If you don’t update them, you won’t be able to take advantage of the protection. The same goes with your computer. Those annoying alerts to update your software that require you to shut down your computer? Don’t ignore them.
6 – Practice the principle of least-privilege (POLP)
If you’re the type of business owner that is comfortable delegating work, that’s great. After all, there is nothing that will create failure for a business or harm employee productivity quicker than trying to take responsibilities for every task yourself.
However, be sure to provide appropriate access to your employees or freelancers. Look into the different levels of privilege a user can have and try to tweak them so that only the functions that are absolutely necessary to their job description is included.
7 – Use a Virtual Private Network (VPN)
As a small business, you are likely downloading and sending a lot of different mixed media files. It’s important to use a VPN to ensure that all these downloads aren’t coming with a virus to infect your computer.
The most dependable VPN services use proven encryption protocols to encrypt all traffic and data through public networks.
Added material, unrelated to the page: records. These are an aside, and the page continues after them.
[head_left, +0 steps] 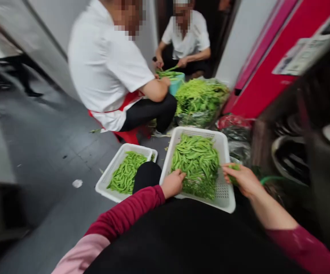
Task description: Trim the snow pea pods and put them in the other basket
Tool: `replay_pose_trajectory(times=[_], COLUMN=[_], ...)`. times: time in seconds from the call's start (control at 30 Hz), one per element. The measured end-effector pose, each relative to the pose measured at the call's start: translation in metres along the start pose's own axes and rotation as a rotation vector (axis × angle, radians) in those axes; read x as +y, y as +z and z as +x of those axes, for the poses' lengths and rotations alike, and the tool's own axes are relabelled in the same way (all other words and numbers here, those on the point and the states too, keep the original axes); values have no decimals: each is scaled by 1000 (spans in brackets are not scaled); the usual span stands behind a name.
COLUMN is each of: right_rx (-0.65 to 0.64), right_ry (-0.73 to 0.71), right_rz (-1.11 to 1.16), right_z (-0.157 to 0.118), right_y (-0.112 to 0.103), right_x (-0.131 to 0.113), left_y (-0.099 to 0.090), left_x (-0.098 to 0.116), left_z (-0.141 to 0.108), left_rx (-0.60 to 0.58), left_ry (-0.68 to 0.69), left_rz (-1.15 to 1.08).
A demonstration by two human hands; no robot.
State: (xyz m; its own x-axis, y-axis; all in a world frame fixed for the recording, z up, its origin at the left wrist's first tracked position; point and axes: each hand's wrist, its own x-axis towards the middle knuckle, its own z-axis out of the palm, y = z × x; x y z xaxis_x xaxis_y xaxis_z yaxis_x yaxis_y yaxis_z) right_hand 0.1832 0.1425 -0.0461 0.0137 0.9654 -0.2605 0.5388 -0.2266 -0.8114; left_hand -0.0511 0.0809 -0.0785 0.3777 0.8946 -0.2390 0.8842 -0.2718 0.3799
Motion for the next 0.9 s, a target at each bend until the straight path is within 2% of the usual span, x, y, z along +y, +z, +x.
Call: replay_pose_trajectory(times=[0.07,0.13,0.2,0.3,0.37,0.47,0.57,0.63,0.67,0.8,0.9], right_rx=[-39,-76,-127,-183,-176,-172,-215,-249,-265,-309,-315], right_ry=[4,-27,-46,-37,-20,19,67,83,98,214,295], right_rz=[-369,-730,-871,-855,-824,-762,-664,-476,-286,684,949], right_z=[0,7,15,26,30,34,31,24,20,1,-8], right_y=[0,17,40,67,75,74,65,56,52,42,43], right_x=[12,12,7,2,2,5,8,8,8,5,2], left_y=[4,5,6,5,4,2,0,-2,-4,-14,-21], left_x=[-3,-5,-5,-1,0,-1,-1,2,5,23,32], left_z=[11,13,11,11,13,16,18,21,23,25,23], left_rx=[-67,-125,-124,-92,-90,-110,-114,-89,-89,-220,-254], left_ry=[38,54,78,108,113,99,68,39,18,-75,-57], left_rz=[71,103,109,93,58,-36,-169,-287,-368,-804,-1008])
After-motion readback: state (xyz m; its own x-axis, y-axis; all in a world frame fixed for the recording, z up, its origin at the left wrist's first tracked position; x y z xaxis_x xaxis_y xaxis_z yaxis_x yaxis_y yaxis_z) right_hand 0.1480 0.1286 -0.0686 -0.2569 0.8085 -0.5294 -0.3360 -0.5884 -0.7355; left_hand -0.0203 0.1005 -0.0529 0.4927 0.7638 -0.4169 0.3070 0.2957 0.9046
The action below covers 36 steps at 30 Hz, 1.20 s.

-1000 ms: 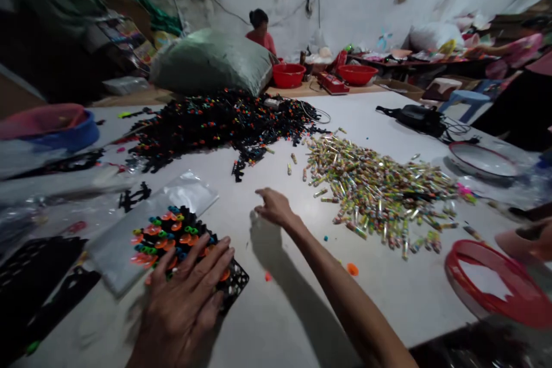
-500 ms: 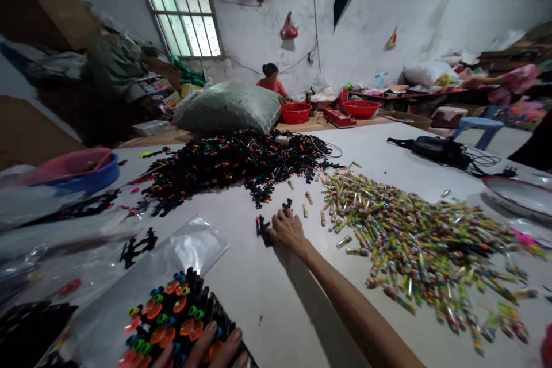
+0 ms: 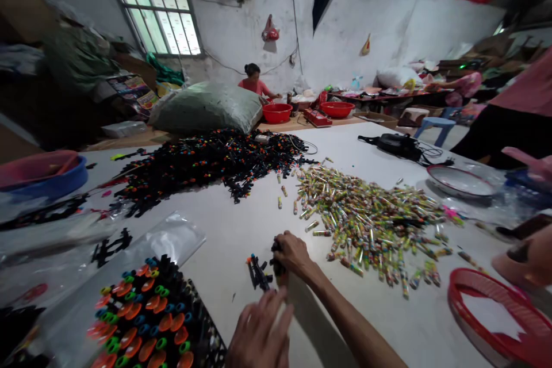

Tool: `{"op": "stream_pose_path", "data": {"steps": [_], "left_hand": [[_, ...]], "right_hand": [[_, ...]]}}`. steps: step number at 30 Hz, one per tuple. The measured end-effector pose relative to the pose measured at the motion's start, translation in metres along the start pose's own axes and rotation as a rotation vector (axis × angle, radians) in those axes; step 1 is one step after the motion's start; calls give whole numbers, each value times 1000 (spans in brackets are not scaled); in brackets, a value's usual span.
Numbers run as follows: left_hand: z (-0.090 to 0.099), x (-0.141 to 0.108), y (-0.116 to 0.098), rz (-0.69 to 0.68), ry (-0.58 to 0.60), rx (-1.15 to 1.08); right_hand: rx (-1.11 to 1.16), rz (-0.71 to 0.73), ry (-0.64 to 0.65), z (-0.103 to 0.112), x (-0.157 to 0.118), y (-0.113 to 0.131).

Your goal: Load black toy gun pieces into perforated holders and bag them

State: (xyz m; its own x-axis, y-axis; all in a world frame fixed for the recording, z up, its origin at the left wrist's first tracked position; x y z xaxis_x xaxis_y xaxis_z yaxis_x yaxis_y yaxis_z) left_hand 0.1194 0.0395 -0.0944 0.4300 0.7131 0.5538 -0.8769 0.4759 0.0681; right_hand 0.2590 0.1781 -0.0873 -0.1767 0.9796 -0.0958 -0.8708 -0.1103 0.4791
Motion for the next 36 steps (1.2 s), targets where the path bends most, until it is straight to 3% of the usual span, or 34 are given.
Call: {"op": "stream_pose_path", "data": {"steps": [4,8,13,16,18,20,23,26,28,31,36], "left_hand": [[-42,17,4,181,263,25],[-54,5,12,122,300,5],[-43,-10,4,2,188,-60],[-29,-7,0,34,172,-242],[-16,-2,-1,204,208,-515],[-2,2,1,490,255,-898],[15,3,1,857,328,-1281],[25,0,-3,997,411,-1443],[30,-4,-9,1050,463,-1571],[38,-15,-17,1107,522,-1699],[48,-32,-21,1145,659,-1837]], "right_hand": [[74,-34,-62,-5,-46,-14],[105,24,-86,15,-64,-39],[-87,-207,-221,53,-36,-60],[-37,-191,-244,56,-32,-53],[20,-181,-264,50,-42,-44],[77,-189,-265,41,-59,-33],[431,-189,-245,21,-98,-16],[1169,-204,-207,-1,-142,2],[1493,-241,-183,-13,-165,14],[1686,-292,-191,-20,-183,25],[1762,-251,-185,-15,-191,27]]}}
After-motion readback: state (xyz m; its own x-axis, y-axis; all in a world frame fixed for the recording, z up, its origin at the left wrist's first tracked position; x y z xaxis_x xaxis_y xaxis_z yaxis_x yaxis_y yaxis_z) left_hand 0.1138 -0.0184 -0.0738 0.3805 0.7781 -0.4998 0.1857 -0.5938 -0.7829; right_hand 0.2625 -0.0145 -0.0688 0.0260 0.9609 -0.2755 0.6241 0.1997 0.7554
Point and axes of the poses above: each hand's wrist, its own x-axis towards the middle knuckle, its own z-axis out of the back of the hand, y = z × x, the point moved 1 cm from there along x, towards the middle knuckle, and after that the axes turned 7 degrees about x, right-handed, at the moved point
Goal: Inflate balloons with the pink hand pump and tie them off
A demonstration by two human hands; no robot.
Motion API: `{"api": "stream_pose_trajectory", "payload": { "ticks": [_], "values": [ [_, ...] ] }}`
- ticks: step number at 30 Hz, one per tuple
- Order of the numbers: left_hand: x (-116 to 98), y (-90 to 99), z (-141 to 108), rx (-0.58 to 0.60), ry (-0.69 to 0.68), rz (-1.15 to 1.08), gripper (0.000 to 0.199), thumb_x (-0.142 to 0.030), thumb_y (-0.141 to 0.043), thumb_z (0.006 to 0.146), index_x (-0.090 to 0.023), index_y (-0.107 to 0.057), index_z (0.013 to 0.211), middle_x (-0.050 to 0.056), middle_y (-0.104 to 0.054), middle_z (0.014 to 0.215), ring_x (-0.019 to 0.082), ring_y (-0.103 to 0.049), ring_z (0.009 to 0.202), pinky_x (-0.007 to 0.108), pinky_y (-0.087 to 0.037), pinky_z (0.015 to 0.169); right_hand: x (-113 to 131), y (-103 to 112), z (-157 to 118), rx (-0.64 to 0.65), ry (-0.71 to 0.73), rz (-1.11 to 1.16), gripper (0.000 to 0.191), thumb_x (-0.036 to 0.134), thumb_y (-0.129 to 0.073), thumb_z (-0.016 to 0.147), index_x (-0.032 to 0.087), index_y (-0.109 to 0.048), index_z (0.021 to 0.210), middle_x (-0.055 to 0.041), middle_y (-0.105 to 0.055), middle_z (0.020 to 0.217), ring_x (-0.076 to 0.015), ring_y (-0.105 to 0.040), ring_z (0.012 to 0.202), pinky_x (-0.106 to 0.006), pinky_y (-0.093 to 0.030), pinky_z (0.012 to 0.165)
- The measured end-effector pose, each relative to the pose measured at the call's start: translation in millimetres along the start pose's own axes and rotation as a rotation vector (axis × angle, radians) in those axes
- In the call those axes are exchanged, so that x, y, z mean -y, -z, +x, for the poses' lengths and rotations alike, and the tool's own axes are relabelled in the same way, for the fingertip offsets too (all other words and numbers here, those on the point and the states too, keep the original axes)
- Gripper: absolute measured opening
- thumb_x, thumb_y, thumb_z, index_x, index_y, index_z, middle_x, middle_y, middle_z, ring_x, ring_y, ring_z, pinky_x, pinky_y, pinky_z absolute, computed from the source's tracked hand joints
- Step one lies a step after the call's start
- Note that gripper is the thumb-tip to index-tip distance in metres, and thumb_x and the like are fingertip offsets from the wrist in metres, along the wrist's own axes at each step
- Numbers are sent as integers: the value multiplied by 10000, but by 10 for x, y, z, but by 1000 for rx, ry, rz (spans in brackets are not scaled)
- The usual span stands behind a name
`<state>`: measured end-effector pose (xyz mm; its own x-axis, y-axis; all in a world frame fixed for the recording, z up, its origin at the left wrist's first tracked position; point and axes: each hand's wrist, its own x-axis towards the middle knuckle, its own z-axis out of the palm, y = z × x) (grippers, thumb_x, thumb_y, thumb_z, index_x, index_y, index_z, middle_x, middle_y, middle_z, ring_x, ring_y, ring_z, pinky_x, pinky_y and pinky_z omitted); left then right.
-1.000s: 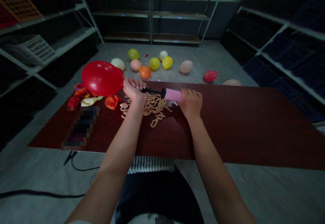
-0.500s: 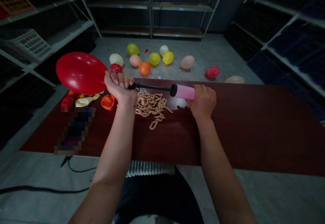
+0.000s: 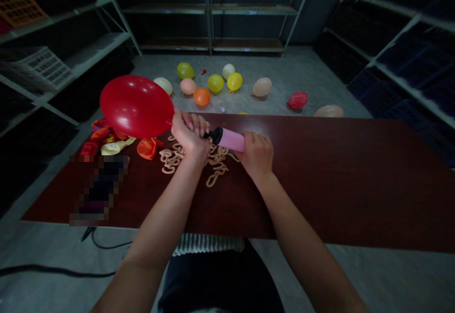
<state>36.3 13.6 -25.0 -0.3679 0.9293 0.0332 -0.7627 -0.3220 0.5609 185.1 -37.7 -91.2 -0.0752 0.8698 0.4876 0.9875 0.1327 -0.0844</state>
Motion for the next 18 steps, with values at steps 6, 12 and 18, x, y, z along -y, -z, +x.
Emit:
{"api": "stream_pose_trajectory", "payload": {
  "ticks": [6, 12, 18],
  "values": [
    [39, 99, 121, -41, 16, -41, 572, -301, -386, 1046, -195, -234, 504, -61, -183, 394, 79, -180, 315, 250, -201, 377, -26, -43, 37, -48, 27, -36, 237, 282, -639, 853, 179, -632, 1066, -89, -710, 963, -268, -606, 911, -377, -315, 814],
    [-10, 162, 241, -57, 5, -41, 533, -298, -399, 1034, -201, -222, 541, -68, -192, 413, 83, -202, 331, 249, -218, 396, -72, -48, 64, -28, 7, -66, 261, 296, -608, 884, 182, -628, 1118, -105, -712, 1000, -270, -583, 927, -382, -300, 823],
    [-153, 224, 353, -86, -26, -36, 530, -323, -437, 1013, -200, -209, 551, -72, -180, 428, 78, -192, 334, 242, -214, 395, -335, -27, 66, -51, -56, -145, 285, 238, -660, 826, 202, -629, 1108, -90, -701, 997, -262, -565, 930, -379, -317, 854]
  ]
}}
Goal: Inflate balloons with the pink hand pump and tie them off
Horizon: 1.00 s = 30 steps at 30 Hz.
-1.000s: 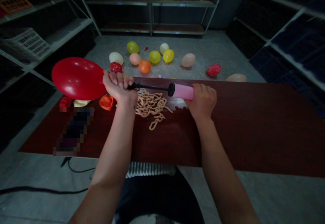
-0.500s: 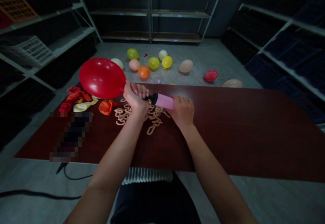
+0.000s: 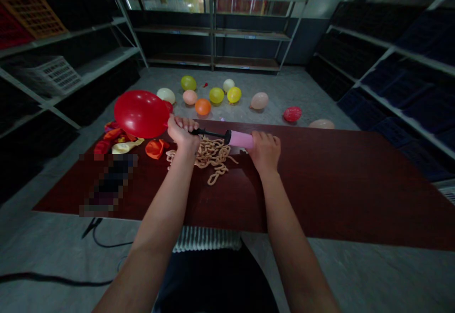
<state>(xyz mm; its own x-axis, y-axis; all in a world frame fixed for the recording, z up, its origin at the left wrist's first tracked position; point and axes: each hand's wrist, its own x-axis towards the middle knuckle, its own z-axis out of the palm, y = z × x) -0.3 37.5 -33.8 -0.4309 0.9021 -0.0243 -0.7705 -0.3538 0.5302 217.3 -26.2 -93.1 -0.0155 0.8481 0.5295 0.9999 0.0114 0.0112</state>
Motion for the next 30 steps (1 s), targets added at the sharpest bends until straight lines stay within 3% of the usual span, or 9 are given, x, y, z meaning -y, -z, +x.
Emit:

In an age of increasing internet surveillance and bombardments of targeted marketing ads, having privacy while online is more than just a protective measure. By using a VPN, you’ll encrypt all of your internet activity, making it extremely frustrating for a would-be hacker.
Hacking happens. Some of the most powerful, wealthy software companies, such as Twitter and Facebook, have fallen victim to cybercrime. However, there are many important steps we can take to protect our websites, and ways to recover quickly from an attack when it does happen. Hopefully, you’ve found this article useful in keeping your business a little safer from the cybercriminals that are always virtually among us.